SWELL REDUX
The idea behind SWELL-redux is to strip the flesh off surfing as an artistic inquiry and as a sport, revealing what lies beneath the surface. Surfing has managed to escape the rigorous media analysis that hot rod and motorcycle cultures have received. The art and fiction that has been inspired by surfing has garnered even less intelligent analysis.
In SWELL-redux we consider the disparate outside forces that have conspired to create the culture that creates the art. We get down to the surf and the magnetic forces that shape the myth, a myth that includes art, community, joy, sensuality, and the pure awe of the ocean. SWELL-redux reminds us that as a society we are affected by the absence of idols, and how in surfing we create our own myths. These myths then become stories, painted and written. Stories about ambivalence, dread, fear and thrill.
Until now, no one has written about the eroticism of surfing with any depth. In order to understand it, one needs to grasp the cultural ground zero, the source of the surf culture explosion. Southern California, at the time, was dominated by the aerospace industry, which created weapons and missiles as well as the glass and foam for the fantastic plastic fetish objects called surfboards. These surfboards provided the ride for the erotic wet dreams of a global youth culture frantically trying to free itself from the emotionally dead cold war of the 50’s.
An early reading of surf culture is Tom Wolfe’s “The Pump House Gang.” It is, of course, all about teenage angst, misfits and sexuality, but the undercurrent of violence is a central theme. SWELL-redux makes it clear that three wars and the Watts Riots touched everyone that was part of the formative generation of surfing in Southern California. The epicenter of surfing grew out of a military culture and all those marines in the South Pacific brought it back with them, Americanizing what was a Polynesian / Hawaiian cultural practice.
In recognizing that surfing has been influenced by eastern thought and other philosophies, we can re-read a normally depressing philosopher like Kierkegaard. Simply put, Kierkegaard could have been a philosopher surfer. His thoughts about individuality, alienation, and anxiety all lend themselves to the philosophy of surfing. He also wrote of dread and fear, essential emotions in dealing with challenging conditions. It would be far too easy to build a surf culture paradigm around Kierkegaard’s aesthetic sphere of existence, but it would also be too intellectual. SWELL-redux prefers to stick to a simpler aesthetic, like “Zen And The Art Of Ding Repair.”

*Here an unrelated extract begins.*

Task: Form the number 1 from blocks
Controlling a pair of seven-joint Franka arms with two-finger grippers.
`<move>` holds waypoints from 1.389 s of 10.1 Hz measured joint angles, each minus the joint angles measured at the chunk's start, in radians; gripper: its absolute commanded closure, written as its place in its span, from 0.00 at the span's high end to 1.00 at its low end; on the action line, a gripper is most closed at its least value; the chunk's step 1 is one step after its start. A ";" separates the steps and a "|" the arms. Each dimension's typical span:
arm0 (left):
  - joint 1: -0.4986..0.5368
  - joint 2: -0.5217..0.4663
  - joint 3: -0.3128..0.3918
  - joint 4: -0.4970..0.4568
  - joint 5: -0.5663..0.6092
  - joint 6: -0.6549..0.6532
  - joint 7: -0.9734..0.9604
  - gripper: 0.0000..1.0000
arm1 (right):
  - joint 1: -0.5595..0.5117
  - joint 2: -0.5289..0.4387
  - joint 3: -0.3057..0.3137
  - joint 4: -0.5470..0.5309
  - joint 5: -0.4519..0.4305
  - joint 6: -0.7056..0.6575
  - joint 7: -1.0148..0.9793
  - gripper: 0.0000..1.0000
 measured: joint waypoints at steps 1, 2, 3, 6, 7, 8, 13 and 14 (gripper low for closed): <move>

Indeed, by combining the thinking of Timothy Leary, Albert Einstein and Taoist poetry with a nod to deconstructionist extraordinaire Jacques Derrida, it is clear that the surfer is groppling with the most basic elements of all. Surfing is the individual dealing with the power of the ocean, lunar pulls, tidal ebbs and flows; surfers are mystics, inward looking, and engaged in a neurological excursion into bliss, sliding over the water and leaving no trace of their presence. Timing, purity, and DNA are linked internally and externally in an evolutionary arc that builds a species whose goal is to be in the right place at the right time.
SWELL-redux by no means sees the media-centric surf culture as a semiotic black hole that swallows the individual. Surfing is still the surfer, the board and the waves. In its current form it is part of a technological culture, one that gives freedom to the individual. Symbolically, surfing is a transformation that redefines work and leisure; it has its own language, art, myths, films, and music – an aesthetic symbolic identity that finds the ocean a source of continual freedom – a Swell.